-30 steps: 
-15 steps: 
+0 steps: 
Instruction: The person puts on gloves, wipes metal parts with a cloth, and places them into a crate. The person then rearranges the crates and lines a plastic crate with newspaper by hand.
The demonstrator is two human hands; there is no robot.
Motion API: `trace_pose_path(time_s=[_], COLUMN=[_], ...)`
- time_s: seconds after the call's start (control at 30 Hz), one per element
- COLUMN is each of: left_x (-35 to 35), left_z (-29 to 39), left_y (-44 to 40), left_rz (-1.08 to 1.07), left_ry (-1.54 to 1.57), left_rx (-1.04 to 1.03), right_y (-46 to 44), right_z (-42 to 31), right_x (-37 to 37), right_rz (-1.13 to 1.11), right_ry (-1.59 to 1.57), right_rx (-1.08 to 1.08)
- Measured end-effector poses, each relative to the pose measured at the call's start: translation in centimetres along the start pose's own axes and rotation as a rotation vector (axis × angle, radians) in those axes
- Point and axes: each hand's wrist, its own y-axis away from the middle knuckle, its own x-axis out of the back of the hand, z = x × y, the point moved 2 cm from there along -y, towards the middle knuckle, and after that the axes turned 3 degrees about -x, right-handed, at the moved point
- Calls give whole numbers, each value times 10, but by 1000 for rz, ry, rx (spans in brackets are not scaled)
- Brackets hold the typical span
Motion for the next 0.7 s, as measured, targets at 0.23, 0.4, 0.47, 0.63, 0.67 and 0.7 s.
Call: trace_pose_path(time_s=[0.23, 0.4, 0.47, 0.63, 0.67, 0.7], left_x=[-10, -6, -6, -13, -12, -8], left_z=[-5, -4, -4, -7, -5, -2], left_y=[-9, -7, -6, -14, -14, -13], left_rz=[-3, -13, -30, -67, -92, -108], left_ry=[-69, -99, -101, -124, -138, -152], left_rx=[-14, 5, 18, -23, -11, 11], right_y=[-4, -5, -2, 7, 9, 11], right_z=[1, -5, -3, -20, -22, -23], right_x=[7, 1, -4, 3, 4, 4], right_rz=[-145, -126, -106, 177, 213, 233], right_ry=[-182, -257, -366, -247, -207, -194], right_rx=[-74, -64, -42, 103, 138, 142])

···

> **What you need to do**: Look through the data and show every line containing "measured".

> **Task output**:
- Measured end-effector poses, each relative to the pose measured at the call's start: translation in centimetres along the start pose's own axes and rotation as a rotation vector (axis × angle, radians) in those axes
Motion for the next 0.7 s, as measured, targets at 0.23, 0.4, 0.47, 0.63, 0.67 and 0.7 s.

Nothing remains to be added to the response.